- _TO DO_
As you print the data below, keep every line exactly as it is and leave the images behind.

Segment Open

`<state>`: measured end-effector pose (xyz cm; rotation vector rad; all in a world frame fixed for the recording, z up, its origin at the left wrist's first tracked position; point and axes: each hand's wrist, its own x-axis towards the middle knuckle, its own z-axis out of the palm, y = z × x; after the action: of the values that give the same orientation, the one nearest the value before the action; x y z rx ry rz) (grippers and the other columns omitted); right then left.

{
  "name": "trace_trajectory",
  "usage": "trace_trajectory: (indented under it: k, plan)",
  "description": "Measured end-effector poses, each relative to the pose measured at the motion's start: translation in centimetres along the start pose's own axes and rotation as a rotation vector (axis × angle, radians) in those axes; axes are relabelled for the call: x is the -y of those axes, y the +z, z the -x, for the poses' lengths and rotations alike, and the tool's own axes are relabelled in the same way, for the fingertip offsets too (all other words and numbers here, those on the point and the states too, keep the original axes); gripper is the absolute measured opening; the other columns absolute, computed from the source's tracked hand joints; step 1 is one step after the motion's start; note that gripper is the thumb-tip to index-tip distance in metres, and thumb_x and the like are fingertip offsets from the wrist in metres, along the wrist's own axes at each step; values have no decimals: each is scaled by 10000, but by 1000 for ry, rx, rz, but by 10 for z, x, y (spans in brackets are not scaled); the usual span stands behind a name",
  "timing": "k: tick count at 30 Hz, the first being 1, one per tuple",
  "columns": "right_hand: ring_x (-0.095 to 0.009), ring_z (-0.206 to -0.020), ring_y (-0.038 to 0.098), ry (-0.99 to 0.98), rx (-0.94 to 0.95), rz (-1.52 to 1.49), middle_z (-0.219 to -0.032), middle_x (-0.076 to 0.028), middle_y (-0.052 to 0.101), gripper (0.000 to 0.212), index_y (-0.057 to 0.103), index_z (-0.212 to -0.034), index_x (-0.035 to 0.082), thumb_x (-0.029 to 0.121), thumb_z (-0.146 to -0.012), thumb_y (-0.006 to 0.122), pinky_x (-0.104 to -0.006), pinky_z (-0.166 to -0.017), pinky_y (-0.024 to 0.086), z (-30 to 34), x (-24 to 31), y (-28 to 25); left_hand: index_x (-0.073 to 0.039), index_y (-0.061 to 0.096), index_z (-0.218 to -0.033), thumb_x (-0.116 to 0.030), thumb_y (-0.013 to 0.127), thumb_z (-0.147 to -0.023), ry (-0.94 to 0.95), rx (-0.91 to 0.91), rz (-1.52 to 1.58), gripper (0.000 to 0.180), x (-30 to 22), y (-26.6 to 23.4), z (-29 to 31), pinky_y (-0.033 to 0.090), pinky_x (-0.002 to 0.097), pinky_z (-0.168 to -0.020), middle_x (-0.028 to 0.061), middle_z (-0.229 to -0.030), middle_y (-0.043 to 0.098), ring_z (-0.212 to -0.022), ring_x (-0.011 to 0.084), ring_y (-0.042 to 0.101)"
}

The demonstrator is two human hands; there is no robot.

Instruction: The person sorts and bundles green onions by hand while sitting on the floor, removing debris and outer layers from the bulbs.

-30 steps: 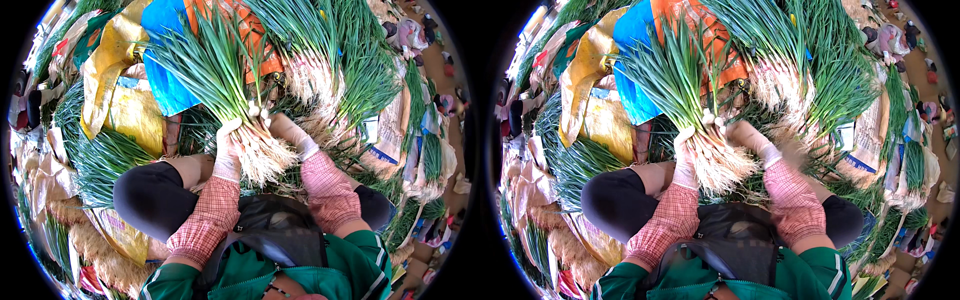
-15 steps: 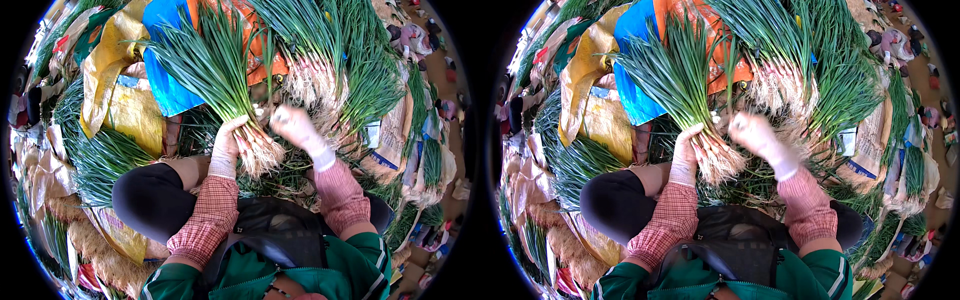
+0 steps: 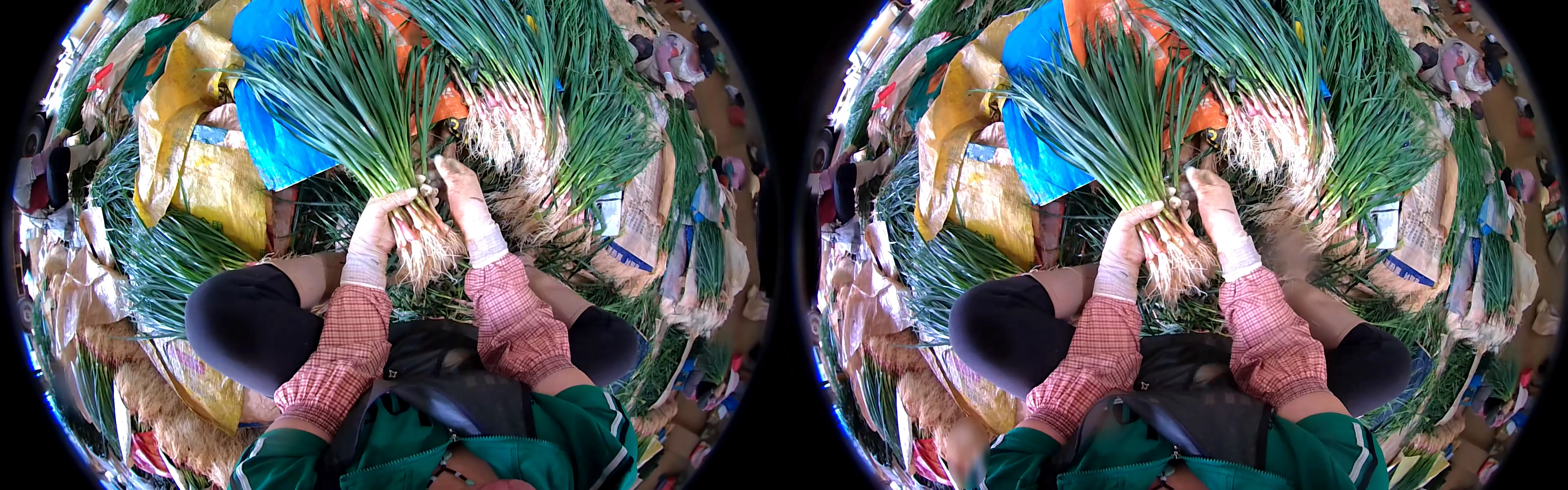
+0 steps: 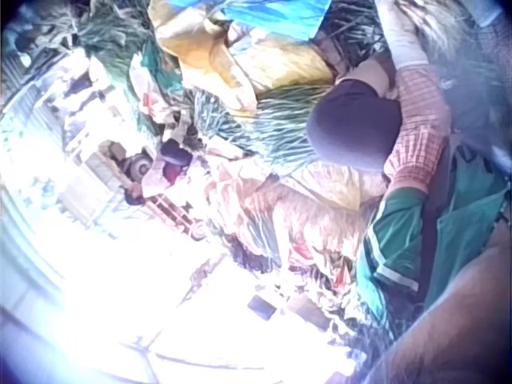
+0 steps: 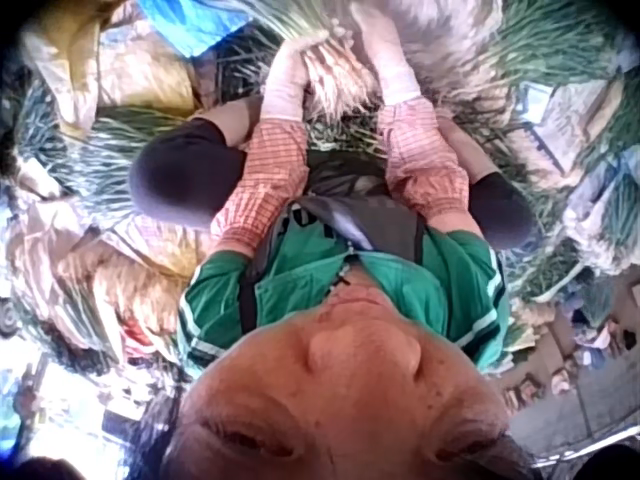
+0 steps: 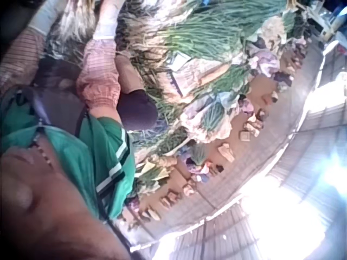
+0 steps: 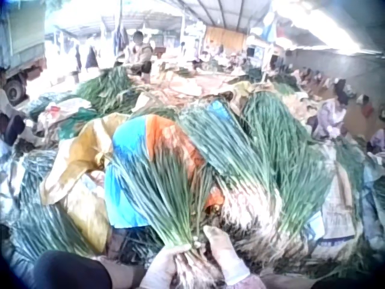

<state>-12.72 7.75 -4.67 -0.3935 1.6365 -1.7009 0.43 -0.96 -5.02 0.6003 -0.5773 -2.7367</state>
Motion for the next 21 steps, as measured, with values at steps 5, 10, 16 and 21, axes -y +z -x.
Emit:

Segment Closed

- _ANSWER TO THIS PROBLEM_
`<state>`: measured end-effector pose (xyz cm; rotation vector rad; all in a world frame fixed for the recording, z up, its origin at the left wrist's first tracked position; point and axes: each hand's wrist, its own x-axis towards the middle knuckle, its own z-axis out of the palm, y = z × x; after the action: of the values that give the same orientation, the one nearest the value before the action; x y z rx ry rz) (grippers and the other columns omitted); right then left.

{
  "name": "trace_trajectory",
  "usage": "trace_trajectory: (indented under it: k, plan)",
  "description": "Measured end-effector poses, each relative to the pose measured at the motion's start: translation in centimetres along the start pose's own axes and rotation as a rotation vector (axis × angle, radians) in those axes; axes are relabelled for the call: x is the -y of those axes, y the +z, z the -x, for the poses' lengths and rotations alike, and the tool's own axes are relabelled in the same way, for the fingertip offsets too (all other words and numbers here, those on the point and the states too, keep the original axes); gripper is the absolute measured opening; the other columns absolute, computed from the source's tracked hand joints; step 1 is one step after the motion's start; note that gripper is the thumb-tip to index-tip distance in metres, and thumb_x and the like are fingertip offsets from the wrist in metres, along the wrist's own axes at each step; values have no decimals: each is scaled by 10000, but by 1000 for ry, rx, rz, but by 10 for z, x, y (spans in brackets are not scaled); the usual span stands behind a name",
  "timing": "k: tick count at 30 Hz, the first being 1, one per tuple",
  "columns": "right_hand: ring_x (-0.095 to 0.009), ring_z (-0.206 to -0.020), ring_y (-0.038 to 0.098), ry (-0.99 to 0.98), rx (-0.94 to 0.95), rz (-1.52 to 1.49), middle_z (-0.219 to -0.032), middle_x (-0.076 to 0.028), middle_y (-0.052 to 0.101), gripper (0.000 to 0.212), index_y (-0.057 to 0.103), index_z (-0.212 to -0.034), index_x (-0.035 to 0.082), thumb_x (-0.029 to 0.121), thumb_z (-0.146 to -0.012), thumb_y (-0.006 to 0.122), pinky_x (-0.104 to -0.006), pinky_z (-0.166 to -0.017), pinky_y (-0.024 to 0.086), z (-30 to 34), x (-24 to 31), y (-28 to 25); left_hand: index_x (-0.073 to 0.039), index_y (-0.061 to 0.096), index_z (-0.218 to -0.033), thumb_x (-0.116 to 0.030), thumb_y (-0.013 to 0.127), thumb_z (-0.147 to -0.023), ry (-0.94 to 0.95), rx (-0.91 to 0.91), rz (-1.52 to 1.58), gripper (0.000 to 0.180), x (-30 to 22), y (-26.6 to 23.4), z (-29 to 31), pinky_y (-0.033 to 0.090), pinky_x (-0.002 to 0.097), pinky_z (-0.168 to -0.020), middle_x (-0.028 to 0.061), middle_z (-0.229 to -0.030), middle_y (-0.043 to 0.098), ring_z (-0.212 to -0.022), ring_x (-0.011 to 0.084), ring_y (-0.042 to 0.101)"
}

The demonstrator is two human hands; there is no robot.

Instruction: The person sorts and bundles green onions by hand while sitting on the floor, removing debris and outer layers from the bulbs.

-30 steps: 
-15 steps: 
+0 steps: 
+0 steps: 
+0 steps: 
+0 steps: 
+0 steps: 

<state>-12.72 7.75 -4.67 -0.3935 1.6365 -1.7009 0.43 -0.96 -5.02 0.6003 -0.5773 -2.7367</state>
Motion for the next 21 steps, as measured, with values at steps 5, 10, 16 and 21, axes -y +z -x.
Emit:

This completes the answer.